EXERCISE AIM:
For this exercise, return all the data word for word, with images left out.

DATA SECTION:

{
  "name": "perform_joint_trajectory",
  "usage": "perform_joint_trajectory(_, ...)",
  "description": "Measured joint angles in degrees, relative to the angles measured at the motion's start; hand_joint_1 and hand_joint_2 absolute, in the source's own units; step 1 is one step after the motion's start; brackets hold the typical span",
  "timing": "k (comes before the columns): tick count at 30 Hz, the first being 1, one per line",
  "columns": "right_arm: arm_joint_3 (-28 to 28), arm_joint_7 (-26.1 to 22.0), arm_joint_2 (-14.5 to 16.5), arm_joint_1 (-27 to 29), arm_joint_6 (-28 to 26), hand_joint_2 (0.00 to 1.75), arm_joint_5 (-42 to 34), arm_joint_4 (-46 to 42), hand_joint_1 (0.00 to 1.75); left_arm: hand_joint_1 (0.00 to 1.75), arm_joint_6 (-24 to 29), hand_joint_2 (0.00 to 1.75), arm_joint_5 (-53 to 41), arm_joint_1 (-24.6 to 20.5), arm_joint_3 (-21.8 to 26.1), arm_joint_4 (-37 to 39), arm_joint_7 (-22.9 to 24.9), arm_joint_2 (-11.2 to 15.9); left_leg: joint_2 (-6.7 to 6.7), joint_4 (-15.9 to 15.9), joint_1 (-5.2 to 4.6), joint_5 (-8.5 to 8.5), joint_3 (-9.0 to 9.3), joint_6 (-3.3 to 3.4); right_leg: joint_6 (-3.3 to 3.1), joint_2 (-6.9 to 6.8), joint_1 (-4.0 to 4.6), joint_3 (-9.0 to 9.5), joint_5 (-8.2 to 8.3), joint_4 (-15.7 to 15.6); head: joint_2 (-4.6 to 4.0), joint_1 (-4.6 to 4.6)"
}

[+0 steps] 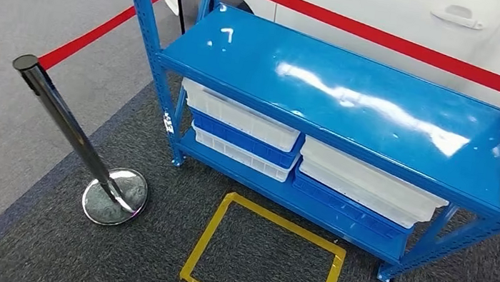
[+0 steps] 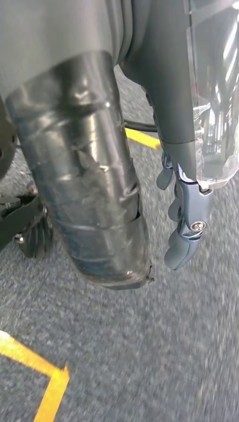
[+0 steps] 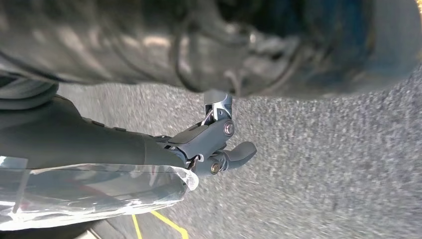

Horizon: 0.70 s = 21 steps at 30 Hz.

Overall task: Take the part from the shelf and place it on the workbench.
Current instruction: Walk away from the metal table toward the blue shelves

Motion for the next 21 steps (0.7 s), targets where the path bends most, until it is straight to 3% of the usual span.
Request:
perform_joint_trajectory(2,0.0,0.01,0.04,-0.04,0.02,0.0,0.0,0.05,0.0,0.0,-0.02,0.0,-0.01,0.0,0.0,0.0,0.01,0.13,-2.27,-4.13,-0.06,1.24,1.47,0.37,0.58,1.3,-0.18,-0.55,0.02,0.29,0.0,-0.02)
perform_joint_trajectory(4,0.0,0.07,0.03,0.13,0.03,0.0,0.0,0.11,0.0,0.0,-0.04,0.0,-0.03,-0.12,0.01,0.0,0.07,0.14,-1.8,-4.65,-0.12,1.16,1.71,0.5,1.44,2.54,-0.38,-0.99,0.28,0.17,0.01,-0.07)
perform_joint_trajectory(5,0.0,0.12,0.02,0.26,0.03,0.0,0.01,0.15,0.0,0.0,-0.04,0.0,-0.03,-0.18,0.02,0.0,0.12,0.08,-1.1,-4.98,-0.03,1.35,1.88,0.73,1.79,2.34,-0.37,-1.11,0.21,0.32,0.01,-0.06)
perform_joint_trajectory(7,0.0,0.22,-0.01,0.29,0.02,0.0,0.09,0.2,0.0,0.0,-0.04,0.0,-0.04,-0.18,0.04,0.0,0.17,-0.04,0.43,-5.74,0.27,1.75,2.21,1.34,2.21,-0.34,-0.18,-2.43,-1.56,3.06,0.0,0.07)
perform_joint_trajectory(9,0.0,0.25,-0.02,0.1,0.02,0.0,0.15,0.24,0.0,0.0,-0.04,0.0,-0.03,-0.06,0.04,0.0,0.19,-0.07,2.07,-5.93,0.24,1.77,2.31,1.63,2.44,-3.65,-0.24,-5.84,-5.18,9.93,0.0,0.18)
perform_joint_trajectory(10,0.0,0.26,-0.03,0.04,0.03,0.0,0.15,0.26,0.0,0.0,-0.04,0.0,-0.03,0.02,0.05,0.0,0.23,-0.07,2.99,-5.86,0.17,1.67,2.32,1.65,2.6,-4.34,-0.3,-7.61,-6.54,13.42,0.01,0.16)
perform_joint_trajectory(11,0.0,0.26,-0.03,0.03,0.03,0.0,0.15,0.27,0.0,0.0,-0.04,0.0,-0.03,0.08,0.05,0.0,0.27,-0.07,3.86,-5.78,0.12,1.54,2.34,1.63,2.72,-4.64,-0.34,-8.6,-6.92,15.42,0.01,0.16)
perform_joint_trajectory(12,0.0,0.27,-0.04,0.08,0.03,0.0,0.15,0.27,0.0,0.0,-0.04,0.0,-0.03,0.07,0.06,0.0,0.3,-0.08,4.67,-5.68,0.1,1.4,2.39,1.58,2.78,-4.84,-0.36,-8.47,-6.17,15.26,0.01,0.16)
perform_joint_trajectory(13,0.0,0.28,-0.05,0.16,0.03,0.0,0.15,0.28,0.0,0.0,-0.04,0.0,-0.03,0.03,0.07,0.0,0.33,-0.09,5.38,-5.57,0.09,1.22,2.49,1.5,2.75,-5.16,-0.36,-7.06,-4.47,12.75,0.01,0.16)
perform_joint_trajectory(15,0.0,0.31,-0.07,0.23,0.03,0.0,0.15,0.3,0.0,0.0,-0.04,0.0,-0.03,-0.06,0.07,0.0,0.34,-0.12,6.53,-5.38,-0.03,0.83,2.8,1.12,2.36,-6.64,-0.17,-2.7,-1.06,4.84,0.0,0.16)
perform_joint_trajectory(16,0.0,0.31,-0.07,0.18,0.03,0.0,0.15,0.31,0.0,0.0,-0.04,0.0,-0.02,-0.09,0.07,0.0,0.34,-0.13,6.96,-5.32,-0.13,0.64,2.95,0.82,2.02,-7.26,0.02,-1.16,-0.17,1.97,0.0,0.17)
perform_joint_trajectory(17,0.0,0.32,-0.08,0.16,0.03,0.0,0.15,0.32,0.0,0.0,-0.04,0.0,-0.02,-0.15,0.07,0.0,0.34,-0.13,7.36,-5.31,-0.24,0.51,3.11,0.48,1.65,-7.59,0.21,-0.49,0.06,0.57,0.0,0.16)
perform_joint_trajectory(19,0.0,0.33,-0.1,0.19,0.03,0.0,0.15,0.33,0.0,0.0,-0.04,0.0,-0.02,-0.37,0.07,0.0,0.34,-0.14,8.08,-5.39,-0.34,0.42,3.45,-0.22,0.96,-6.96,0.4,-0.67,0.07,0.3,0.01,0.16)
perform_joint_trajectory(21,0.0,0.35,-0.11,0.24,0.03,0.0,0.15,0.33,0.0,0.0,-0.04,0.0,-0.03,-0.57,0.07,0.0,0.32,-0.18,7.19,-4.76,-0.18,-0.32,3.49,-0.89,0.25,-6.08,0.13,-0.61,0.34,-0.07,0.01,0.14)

OUTPUT FOR THIS EXERCISE:
{
  "name": "perform_joint_trajectory",
  "usage": "perform_joint_trajectory(_, ...)",
  "description": "Measured joint angles in degrees, relative to the angles measured at the motion's start; hand_joint_1 and hand_joint_2 absolute, in the source's own units; step 1 is one step after the motion's start; brackets hold the typical span",
  "timing": "k (comes before the columns): tick count at 30 Hz, the first being 1, one per line",
  "columns": "right_arm: arm_joint_3 (-28 to 28), arm_joint_7 (-26.1 to 22.0), arm_joint_2 (-14.5 to 16.5), arm_joint_1 (-27 to 29), arm_joint_6 (-28 to 26), hand_joint_2 (0.00 to 1.75), arm_joint_5 (-42 to 34), arm_joint_4 (-46 to 42), hand_joint_1 (0.00 to 1.75); left_arm: hand_joint_1 (0.00 to 1.75), arm_joint_6 (-24 to 29), hand_joint_2 (0.00 to 1.75), arm_joint_5 (-53 to 41), arm_joint_1 (-24.6 to 20.5), arm_joint_3 (-21.8 to 26.1), arm_joint_4 (-37 to 39), arm_joint_7 (-22.9 to 24.9), arm_joint_2 (-11.2 to 15.9); left_leg: joint_2 (-6.7 to 6.7), joint_4 (-15.9 to 15.9), joint_1 (-5.2 to 4.6), joint_5 (-8.5 to 8.5), joint_3 (-9.0 to 9.3), joint_6 (-3.3 to 3.4); right_leg: joint_6 (-3.3 to 3.1), joint_2 (-6.9 to 6.8), joint_1 (-4.0 to 4.6), joint_3 (-9.0 to 9.5), joint_5 (-8.2 to 8.3), joint_4 (-15.7 to 15.6); head: joint_2 (-4.6 to 4.0), joint_1 (-4.6 to 4.6)"
}

[+0 steps] 
[+0 steps] 
[+0 steps] 

Horizon: 0.70 s = 21 steps at 30 Hz.

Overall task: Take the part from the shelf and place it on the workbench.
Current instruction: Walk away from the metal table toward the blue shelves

Motion for the next 21 steps (0.7 s), targets where the path bends most, until it is straight to 3% of the usual span.
Request:
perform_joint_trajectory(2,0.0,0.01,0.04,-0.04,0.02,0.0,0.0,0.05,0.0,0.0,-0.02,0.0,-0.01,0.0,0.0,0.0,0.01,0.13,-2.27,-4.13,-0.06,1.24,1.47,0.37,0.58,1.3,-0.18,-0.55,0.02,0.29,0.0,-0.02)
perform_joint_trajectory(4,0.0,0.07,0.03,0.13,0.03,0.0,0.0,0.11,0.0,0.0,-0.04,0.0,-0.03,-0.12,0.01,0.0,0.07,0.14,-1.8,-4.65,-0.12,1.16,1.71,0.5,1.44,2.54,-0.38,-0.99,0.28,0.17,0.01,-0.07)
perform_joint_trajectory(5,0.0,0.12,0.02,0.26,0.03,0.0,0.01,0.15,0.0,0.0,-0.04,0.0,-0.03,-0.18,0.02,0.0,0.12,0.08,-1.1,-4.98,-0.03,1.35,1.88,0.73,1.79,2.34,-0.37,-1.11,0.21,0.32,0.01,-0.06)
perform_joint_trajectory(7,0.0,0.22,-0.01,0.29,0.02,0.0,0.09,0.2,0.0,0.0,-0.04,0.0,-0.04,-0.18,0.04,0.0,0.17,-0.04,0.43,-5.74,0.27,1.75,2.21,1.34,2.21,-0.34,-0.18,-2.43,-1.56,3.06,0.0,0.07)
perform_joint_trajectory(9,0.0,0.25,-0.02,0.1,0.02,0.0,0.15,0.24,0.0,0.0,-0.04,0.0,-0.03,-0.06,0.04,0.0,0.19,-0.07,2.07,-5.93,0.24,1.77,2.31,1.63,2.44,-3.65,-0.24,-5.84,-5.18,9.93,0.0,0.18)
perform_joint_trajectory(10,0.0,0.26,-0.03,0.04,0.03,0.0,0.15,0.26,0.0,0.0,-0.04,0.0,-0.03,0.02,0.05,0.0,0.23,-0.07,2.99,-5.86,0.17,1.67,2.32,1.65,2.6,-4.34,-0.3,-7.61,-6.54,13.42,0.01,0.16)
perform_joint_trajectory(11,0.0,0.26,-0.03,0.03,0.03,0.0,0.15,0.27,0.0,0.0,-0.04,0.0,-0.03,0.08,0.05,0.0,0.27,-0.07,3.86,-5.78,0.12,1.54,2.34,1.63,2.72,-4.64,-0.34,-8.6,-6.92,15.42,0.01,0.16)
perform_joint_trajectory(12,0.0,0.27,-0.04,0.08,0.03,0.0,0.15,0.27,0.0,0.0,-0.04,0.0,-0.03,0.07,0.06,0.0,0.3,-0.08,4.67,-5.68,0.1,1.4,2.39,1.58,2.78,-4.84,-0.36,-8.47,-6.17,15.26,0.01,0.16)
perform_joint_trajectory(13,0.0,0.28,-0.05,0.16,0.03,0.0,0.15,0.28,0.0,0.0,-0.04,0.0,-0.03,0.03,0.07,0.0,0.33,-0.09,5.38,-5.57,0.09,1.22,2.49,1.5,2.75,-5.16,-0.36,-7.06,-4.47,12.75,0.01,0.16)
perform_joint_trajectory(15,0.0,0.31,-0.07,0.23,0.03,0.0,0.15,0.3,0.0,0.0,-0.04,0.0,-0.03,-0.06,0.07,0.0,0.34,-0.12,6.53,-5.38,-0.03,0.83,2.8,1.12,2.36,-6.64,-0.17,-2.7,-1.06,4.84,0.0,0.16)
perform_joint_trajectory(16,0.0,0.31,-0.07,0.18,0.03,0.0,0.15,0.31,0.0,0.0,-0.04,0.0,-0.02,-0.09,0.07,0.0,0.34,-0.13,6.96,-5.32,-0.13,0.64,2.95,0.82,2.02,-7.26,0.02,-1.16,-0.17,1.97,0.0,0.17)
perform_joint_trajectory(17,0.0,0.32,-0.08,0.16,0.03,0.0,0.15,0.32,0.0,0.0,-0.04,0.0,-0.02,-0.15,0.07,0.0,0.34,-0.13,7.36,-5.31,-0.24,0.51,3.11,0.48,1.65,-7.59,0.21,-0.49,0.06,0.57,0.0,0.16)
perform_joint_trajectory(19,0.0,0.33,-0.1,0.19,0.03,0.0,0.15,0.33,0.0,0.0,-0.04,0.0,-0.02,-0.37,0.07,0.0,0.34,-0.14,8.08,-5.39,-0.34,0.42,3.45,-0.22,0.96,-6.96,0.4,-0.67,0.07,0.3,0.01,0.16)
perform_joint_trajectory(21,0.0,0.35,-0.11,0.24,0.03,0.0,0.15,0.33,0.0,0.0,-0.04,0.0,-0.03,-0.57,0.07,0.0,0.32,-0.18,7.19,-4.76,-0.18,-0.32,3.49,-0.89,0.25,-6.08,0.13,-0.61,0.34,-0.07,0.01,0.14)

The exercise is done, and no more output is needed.